Furthermore, 1 ml of the diluted solution was diluted with 9 ml of deionized water and filtered into a 12 ml test tube prepared for PTE (Al. Ba, Cd, Pb, Sb, Fe. V) pseudo-concentration. ICP-OES (inductively coupled plasma optical emission spectrometry) (Thermo Fisher Scientific, USA) was used to detect metal concentrations in accordance with conventional methods and protocols. The quality assurance and control (QA/QC) method was ensured by examining each sample's standards reference material (SRM NIST 2711a Montana II soil). The detection limits of the PTEs used in this investigation are as follows: 0.0002 (Cd), 0.0007 (Cr), 0.0060 (Cu), 0.0001 (Mn), 0.0004 (Ni), 0.0015 (Pb), 0.0067 (As), and 0.0060. (Zn). To accomplish QA/QC, we used blank reagents, repeated samples, and standard reference materials. Duplicate analysis was performed to guarantee that the error was minimized (< 5%).

Receptor models

PMF receptor model

Positive matrix factorization (PMF) receptor modelling is often performed with the US-EPA PMF 5.0 software28. The receptor model is one of the multivariate approaches for source analysis used to solve the chemical mass balance, and the original data matrix X is represented in the order m × n, which can be written as

$$X = GF + E$$
(1)

G (m × p) represents a factor contribution matrix, F (p × n) also denotes the factor profile matrix, and E (m × n) is a residual error matrix. E is given as

$$e_{ij} = \mathop \sum \limits_{k = 1}^{p} g_{ik } f_{ki} - x_{ij}$$
(2)

where i is the elements 1 to m, j signifies elements 1 to n, and k represents the source from 1 to p. The authors have previously discussed the function of the minimal Q and the uncertainty, and the parameters and implementation techniques involved19.

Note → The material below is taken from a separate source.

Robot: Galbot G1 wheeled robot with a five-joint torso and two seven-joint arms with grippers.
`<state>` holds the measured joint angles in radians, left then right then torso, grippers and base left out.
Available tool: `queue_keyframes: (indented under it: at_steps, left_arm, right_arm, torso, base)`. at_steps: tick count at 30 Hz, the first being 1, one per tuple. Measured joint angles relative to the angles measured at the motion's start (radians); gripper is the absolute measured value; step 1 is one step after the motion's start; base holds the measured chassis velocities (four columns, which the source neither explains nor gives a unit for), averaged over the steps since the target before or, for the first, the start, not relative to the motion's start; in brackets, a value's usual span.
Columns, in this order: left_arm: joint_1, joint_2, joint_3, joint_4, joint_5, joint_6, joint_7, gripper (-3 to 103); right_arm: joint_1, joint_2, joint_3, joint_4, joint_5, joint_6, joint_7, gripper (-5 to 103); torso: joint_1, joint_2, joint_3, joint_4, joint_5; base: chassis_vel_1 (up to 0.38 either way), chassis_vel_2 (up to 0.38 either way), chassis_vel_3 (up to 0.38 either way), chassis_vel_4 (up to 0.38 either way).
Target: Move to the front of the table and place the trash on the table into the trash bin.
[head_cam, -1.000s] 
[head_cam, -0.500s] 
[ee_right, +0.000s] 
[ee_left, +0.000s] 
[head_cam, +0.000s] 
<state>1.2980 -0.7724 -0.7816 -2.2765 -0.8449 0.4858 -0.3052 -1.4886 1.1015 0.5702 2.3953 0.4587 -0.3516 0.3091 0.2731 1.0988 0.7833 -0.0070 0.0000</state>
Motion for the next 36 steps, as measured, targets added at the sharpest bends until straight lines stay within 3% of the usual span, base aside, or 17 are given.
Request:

Ordinary kriging - positive matrix factorization (OK-PMF)

Ordinary kriging (OK) is an interpolation approach that allowed us to estimate the spatial distribution of PTEs in the site under investigation. Kriging is an interpolation that predicts variable values in areas where data are unavailable based on the spatial pattern of the existing data29. The equation is expressed as

$${\text{\rm Z}}^{{\prime }} (x_{0} ) = \mathop \sum \limits_{i = 1}^{n} \lambda_{i} \cdot {\text{\rm Z}}(x_{i} )$$
(3)

It can be computed by the semi-variance function of the variables on the condition that the estimated value is unbiased and optimal. The semivariogram model is expressed as:

$$\gamma \left( h \right) = \frac{1}{2N\left( h \right)}\mathop \sum \limits_{i = 1}^{n} [Z(X_{i} ) - Z\left( {X_{i} + h} \right)]^{2}$$
(4)

whereby γ(h) signifies semi-variance, N(h) denotes point group number at distance h, Z(xi) represents numerical value at position xi, and Z (xi + h) is the numerical value at a distance (xi + h).

However, the hybridized (OK-PMF) equation between PMF and OK is given as

$${\text{\rm Z}}^{{\prime }} (x_{0} )_{ij} = \mathop \sum \limits_{i = 1}^{n} \lambda_{i} \cdot {\text{\rm Z}}(x_{i} )_{ij}$$
(5)

In which Z′\((x_{0} )_{ij}\) is the interpolated value for point \(x_{0}\) of each PTEs from the kth source in the ith sampling location, \(Z(x_{i} )_{ij}\) denotes a known value of the concentration of the single PTE in the soil in the jth source from the ith sampling site, and λi represent the kriging weight for the \({\text{Z}}(x_{{\text{i}}} )\) values.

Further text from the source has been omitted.